Qu’est-ce qui peut t’amener à affirmer qu’un enfant de 5-8- ou même 10 ans connaîtrait d’office la loi scolaire si celle-ci n’a jamais été explicitée de manière claire et récurrente? S’il n’existe pas trop d’écart entre la sphère familiale et la sphère scolaire, je te l’accorde; s’il y a cohérence dans les discours des uns et des autres, alors oui, effectivement l’espace de visibilité et d’interprétation de la loi apparaîtra moins flou aux jeunes qui y navigueront plus aisément. (Ce qui ne les empêchera pas d’essayer bien évidemment d’en contourner les rigidités…mais cela fait partie des règles!)

Mais pour la grande majorité….Non, Christian, pour un grand nombre d’entre eux, ces jeunes ne savent pas d’avance ce qui est permis et ce qui ne l’est pas au sein de la collectivité « école ». La compréhension du droit collectif et du droit individuel ne fait pas partie du capital génétique.C’est le résultat d’un travail long, régulier, ingrat et toujours à parfaire et à re-contextualiser selon l’âge, le lieu et les personnes. C’est un travail qui doit se faire en lien avec les familles qui ne sont pas les mêmes familles aujourd’hui qu’il y a 20 ans. Il ne faut pas l’oublier. L’école et les enseignants ne peuvent faire l’impasse sur cet apprentissage là. Ils ne peuvent se satisfaire d’envoyer ou de distribuer un règlement en début d’année et de considérer que le devoir d’information vaut celui de compréhension.

Certaines familles ne lisent pas. Certaines familles sont si loin du cadre scolaire. Certaines familles sont tellement en prise avec des réalités quotidiennes qui se situent à mille lieues de celles de l’école. Non, je t’assure, ce sont justement ces familles là envers lesquelles nous avons un devoir de partenariat pour justement co-travailler à ce substrat éducatif que tu évoques.

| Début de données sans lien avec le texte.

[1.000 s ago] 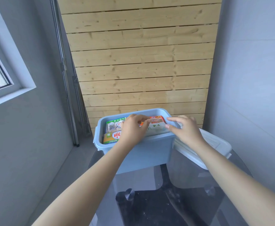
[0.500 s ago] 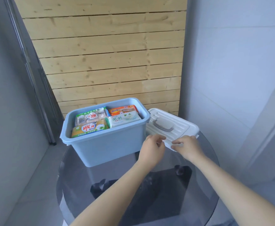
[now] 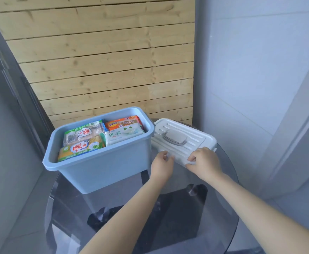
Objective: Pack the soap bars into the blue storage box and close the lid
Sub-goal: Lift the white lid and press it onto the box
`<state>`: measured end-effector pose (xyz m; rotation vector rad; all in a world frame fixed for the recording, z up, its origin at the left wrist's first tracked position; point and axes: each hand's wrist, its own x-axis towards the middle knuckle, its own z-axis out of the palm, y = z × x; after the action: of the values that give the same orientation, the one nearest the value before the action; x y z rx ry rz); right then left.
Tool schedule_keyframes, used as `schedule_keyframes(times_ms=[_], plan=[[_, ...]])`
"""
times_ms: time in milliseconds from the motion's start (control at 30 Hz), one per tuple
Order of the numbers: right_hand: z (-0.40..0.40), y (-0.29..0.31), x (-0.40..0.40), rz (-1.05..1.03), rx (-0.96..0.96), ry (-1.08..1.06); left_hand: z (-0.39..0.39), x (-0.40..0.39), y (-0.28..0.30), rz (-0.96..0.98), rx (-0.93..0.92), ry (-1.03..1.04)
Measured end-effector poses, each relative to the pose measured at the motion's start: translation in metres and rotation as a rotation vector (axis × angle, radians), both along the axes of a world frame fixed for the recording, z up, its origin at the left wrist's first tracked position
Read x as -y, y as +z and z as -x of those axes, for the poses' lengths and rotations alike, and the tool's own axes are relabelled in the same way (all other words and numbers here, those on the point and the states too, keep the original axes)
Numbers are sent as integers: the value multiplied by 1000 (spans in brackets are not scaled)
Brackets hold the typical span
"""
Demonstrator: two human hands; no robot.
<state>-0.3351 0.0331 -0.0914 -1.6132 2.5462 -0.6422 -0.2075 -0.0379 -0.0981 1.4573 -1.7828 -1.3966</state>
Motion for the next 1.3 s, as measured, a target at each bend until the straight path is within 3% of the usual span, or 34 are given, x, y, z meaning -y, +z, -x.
schedule_keyframes(times_ms=[167, 267, 333, 433, 600, 833, 1067, 1300], plan=[[3, 15, -29, 58, 115, -21, 13, -6, 5, -328, -297, 175], [2, 24, -50, 80, 153, -46, 23, -13, 12, -497, -447, 155], [0, 27, -60, 111, 188, -79, 30, -17, 16, -505, -480, 100], [1, 36, -79, 195, 250, -135, 39, -29, 32, -477, -529, -1], [2, 57, -92, 442, 154, -110, 36, -37, 75, -320, -643, -63], [-28, 81, -62, 682, 97, 63, -16, -39, 125, -45, -801, 100], [-90, 90, -12, 627, 197, 205, -90, -24, 134, 144, -876, 330], [-122, 83, 12, 532, 243, 392, -133, -19, 117, 133, -940, 462]])
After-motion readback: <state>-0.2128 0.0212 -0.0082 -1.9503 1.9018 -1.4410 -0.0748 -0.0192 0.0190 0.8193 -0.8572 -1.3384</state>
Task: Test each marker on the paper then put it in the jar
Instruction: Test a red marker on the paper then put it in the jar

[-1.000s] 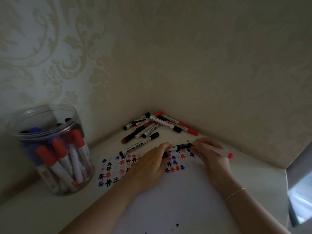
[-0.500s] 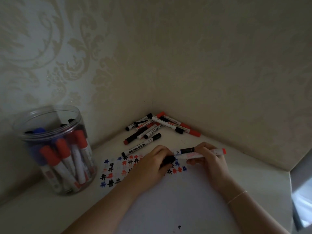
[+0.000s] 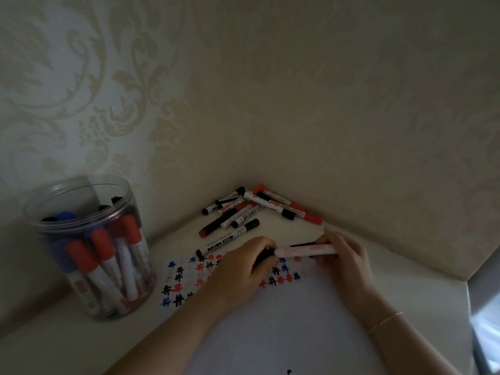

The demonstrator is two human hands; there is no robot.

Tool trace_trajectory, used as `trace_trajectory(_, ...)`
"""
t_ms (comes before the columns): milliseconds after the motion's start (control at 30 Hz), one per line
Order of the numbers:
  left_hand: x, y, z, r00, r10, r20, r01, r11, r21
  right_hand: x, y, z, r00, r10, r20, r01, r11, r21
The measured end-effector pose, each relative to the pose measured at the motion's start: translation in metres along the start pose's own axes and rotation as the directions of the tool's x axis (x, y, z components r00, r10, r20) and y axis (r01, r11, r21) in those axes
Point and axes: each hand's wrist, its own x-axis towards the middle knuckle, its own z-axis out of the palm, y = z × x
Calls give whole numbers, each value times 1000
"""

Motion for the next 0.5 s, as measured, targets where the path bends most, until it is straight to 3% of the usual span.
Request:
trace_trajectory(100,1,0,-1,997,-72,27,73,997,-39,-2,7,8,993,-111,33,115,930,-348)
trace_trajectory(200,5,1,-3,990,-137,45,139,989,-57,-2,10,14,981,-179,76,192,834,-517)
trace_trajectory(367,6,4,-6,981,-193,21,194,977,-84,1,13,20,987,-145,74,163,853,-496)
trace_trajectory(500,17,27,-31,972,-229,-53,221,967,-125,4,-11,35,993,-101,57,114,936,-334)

L’école ne peut pas tout, c’est évident. Elle ne doit en aucun cas se substituer aux familles pour ce qui relève de l’éducation de leurs enfants. Mais elle doit considérer qu’il s’agit d’un véritable apprentissage qui ne peut se faire sans une étroite collaboration avec celles-ci.

A partir du moment où l’école est obligatoire, qu’elle est imposée aux familles et aux jeunes, elle ne peut se distancer de cet apprentissage là.

2/ Tu parles très justement des pulsions auxquelles les jeunes sont incapables de résister. Mais, au fait, et les moins jeunes? Et les responsables éducatifs? Et les hommes politiques? Et les voisins du dessous? Et l’automobiliste? Et la starlette des magazines? Et le héros du feuilleton familial du vendredi soir?

Comment demander à nos jeunes de réussir là où nous-mêmes avons tant de mal à résister…

Cet apprentissage là une fois encore est à intégrer au sein de nos écoles si nous ne voulons pas rester à la surface du lac pour reprendre ton expression.

Je crois comme toi en la valeur des récits fondateurs; c’est pourquoi je vais plus loin encore, pourquoi ne pas convier les familles autour de ces récits. Pourquoi ne pas aborder le règlement intérieur lors de réunion de début d’année par exemple en abordant la loi du Talion au cours d’une soirée conte ou d’une soirée cinéclub?

Le marché de la pulsion a toujours été un marché lucratif. Abordons-le sans tabou avec nos élèves, avec les familles, avec nos enfants.